MelvinBot commented 3 years ago

Triggered auto assignment to @tgolen (Engineering), see https://stackoverflow.com/c/expensify/questions/4319 for more details.

robertjchen commented 3 years ago

My understanding is that WASM is not officially supported at the moment and there is an open ticket for Hermes engine, but you can use react-native-wasm to execute WASM in a WebView

To clarify, this is somewhat true- we won't be able to use pure WASM in React without the WebView workaround, but we can still compile markdown-wasm to the highly optimized asm.js JS subset (now confusingly under the umbrella of WebAssembly™️ ).

Theoretically this might net us performance results between markdown-it and pure WASM markdown-wasm. Just another option to consider 👍

jsamr commented 3 years ago

@robertjchen Thanks for pointing that out! I must confess that I'm not proficient in WASM nor asm.js. After reading markdown-wasm in surface, I realize that it's basically a wrapper around md4c, compiled in wasm. For our usecase, we would need to get the parse tree generated by md4c, and access the tree in memory with some JS bindings. I don't know if WASM offers this capability! Nonetheless, JSI (JavaScript Interface) offers this feature with C/C++ so that would probably be a better fit! However I am not a C/C++ developer (although I'd love to get my hands on), but I find the prospect very interesting. The Graal would be a transient render engine written in C++ with JSI bindings, but that is clearly a huge endeavor and obviously out of scope :rofl:

jsamr commented 3 years ago

@roryabraham @quinthar

Can you benchmark this against our current custom markdown>html parser?
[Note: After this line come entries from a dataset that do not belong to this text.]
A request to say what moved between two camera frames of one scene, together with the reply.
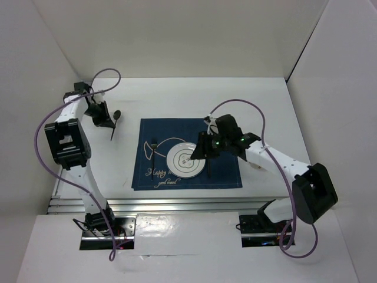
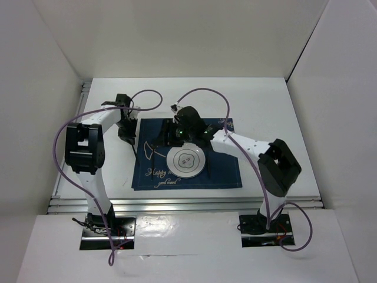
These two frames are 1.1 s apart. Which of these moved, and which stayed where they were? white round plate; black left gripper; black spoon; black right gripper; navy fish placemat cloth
Moved: black spoon; black left gripper; black right gripper
Stayed: navy fish placemat cloth; white round plate
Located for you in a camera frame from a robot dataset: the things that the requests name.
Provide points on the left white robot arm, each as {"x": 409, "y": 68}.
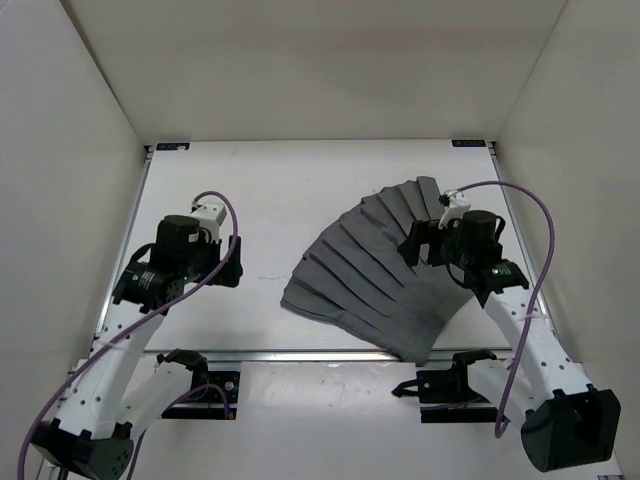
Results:
{"x": 97, "y": 432}

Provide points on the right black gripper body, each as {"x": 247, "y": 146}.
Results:
{"x": 456, "y": 252}

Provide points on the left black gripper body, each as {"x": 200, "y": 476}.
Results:
{"x": 206, "y": 256}

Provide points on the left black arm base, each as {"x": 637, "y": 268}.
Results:
{"x": 218, "y": 402}

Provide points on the aluminium table edge rail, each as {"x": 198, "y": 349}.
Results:
{"x": 318, "y": 356}

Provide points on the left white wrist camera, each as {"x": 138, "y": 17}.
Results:
{"x": 211, "y": 216}

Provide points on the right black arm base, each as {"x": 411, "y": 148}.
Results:
{"x": 445, "y": 399}

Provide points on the grey pleated skirt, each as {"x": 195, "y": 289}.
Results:
{"x": 352, "y": 276}

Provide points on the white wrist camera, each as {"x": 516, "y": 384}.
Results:
{"x": 455, "y": 204}
{"x": 211, "y": 216}

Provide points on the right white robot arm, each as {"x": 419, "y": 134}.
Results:
{"x": 563, "y": 419}

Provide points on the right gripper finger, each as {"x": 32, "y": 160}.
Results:
{"x": 409, "y": 250}
{"x": 435, "y": 257}

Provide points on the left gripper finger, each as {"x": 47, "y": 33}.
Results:
{"x": 231, "y": 273}
{"x": 234, "y": 247}

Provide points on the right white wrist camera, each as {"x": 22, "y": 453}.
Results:
{"x": 455, "y": 204}

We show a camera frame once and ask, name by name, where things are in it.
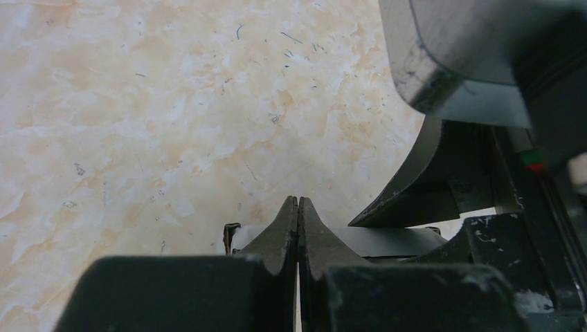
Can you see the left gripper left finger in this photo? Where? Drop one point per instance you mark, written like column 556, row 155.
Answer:
column 251, row 290

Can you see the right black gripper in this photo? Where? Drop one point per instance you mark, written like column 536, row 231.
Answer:
column 533, row 239

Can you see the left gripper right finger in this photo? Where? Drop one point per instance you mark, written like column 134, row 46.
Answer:
column 340, row 291

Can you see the white cardboard box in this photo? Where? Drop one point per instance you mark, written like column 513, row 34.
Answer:
column 366, row 242

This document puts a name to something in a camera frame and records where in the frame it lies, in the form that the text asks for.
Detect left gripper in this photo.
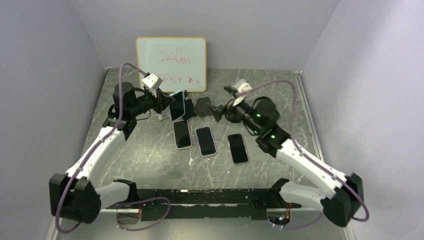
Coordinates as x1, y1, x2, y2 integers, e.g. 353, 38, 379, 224
129, 87, 175, 116

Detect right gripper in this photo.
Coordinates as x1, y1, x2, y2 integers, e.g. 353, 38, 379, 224
205, 98, 262, 135

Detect phone with blue case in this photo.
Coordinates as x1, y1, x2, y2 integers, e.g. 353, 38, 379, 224
168, 90, 186, 122

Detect phone with beige case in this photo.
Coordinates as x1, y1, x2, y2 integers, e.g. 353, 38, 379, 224
173, 120, 192, 150

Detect phone with lilac case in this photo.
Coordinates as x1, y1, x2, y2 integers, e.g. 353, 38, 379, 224
195, 126, 217, 157

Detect black round base phone holder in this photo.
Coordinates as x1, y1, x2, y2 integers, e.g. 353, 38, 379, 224
224, 110, 248, 124

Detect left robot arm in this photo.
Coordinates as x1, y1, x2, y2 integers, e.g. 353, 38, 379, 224
48, 82, 175, 224

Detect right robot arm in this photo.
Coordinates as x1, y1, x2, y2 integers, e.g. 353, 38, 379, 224
206, 96, 364, 228

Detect dark grey metal phone stand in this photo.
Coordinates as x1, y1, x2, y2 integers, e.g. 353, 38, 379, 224
194, 96, 212, 118

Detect black folding phone stand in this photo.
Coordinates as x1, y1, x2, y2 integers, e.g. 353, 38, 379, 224
182, 99, 197, 121

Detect phone with pink case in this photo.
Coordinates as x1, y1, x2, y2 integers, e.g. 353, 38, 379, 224
227, 134, 249, 165

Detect yellow framed whiteboard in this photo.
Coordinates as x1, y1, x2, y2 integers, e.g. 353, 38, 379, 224
135, 36, 207, 93

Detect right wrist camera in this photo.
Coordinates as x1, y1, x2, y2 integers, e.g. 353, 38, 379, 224
233, 79, 253, 97

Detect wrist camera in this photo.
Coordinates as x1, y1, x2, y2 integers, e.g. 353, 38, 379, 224
233, 79, 253, 97
141, 73, 163, 91

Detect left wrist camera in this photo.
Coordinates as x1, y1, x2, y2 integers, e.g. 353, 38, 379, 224
141, 73, 163, 91

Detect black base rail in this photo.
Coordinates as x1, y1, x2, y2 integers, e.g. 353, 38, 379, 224
109, 188, 301, 221

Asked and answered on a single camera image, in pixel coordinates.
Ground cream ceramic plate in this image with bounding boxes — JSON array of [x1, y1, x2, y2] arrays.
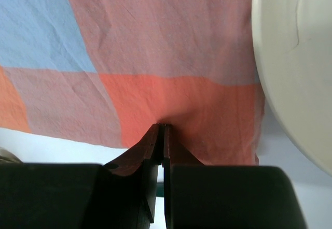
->
[[252, 0, 331, 173]]

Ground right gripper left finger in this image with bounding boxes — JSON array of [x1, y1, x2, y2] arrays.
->
[[1, 124, 160, 228]]

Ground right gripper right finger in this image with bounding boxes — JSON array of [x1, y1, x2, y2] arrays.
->
[[163, 125, 307, 228]]

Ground checkered orange blue cloth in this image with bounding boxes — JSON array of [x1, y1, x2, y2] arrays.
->
[[1, 0, 265, 165]]

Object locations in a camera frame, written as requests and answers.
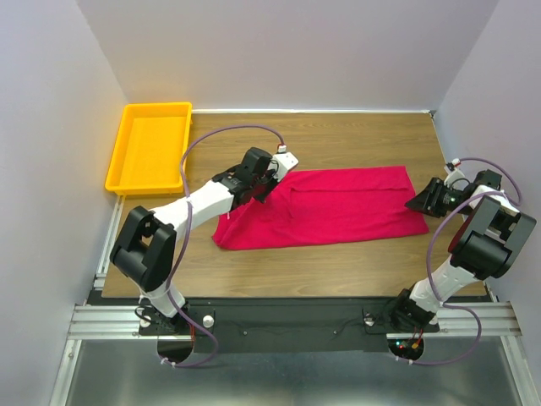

I changed my mind and thought that if it does perform worse, that will be flagrant whether or not the same set of syntax rules are covered. I managed to incorporate ExpensiMark in the benchmark (although in a hacky way because it uses ES modules , I just copied the required sources).

As I had anticipated, ExpensiMark turns out to be pretty slow in comparison to other parsers (I'm still dumbfounded by the bad performance of remark). This is probably because of its regex-based parsing, which requires vastly more input traversals than a automaton "finite state machine" based parser.

quinthar commented 3 years ago

I would expect that over time we're going to want our own parser, to do nonstandard things -- we want to own our own grammar. But this is a huge testament to the power of WASM and we should absolutely be aiming for that. Can we just port ExpensiMark to C++ and compile to WASM? No need to use regexp.

jsamr commented 3 years ago

@quinthar If you can get your hands on C/C++, I'm not sure I see any advantage of using WASM over JSI. AFAIK WASM is still interpreted, while C/C++ will be run in an architecture-specific binary. Plus, JSI is the future standard for performant low-level react-native modules... An important thing to consider if you want to follow that scheme (porting ExpensiMark to C++ based on md4c), is converting back HTML to markdown. But there are good and fast C++ HTML parsers and that part should be much easier.

No hurry, but please let me know if you're still interested in markdown being supported directly in RNRH, most likely with markdown-it. mardown-it allows you to create new syntax rules via plugins so you shouldn't feel limited in that regard.

Hopefully at some point the whole transient render engine will be ported to C++ where we could use md4c for Markdown. In any case we would make sure you can reasonably easily plug-in your own parser implementation to generate a TRT and render that in RNRH.

MelvinBot commented 2 years ago

@jsamr, this Monthly task hasn't been acted upon in 6 weeks; closing.

If you disagree, feel encouraged to reopen it -- but pick your least important issue to close instead.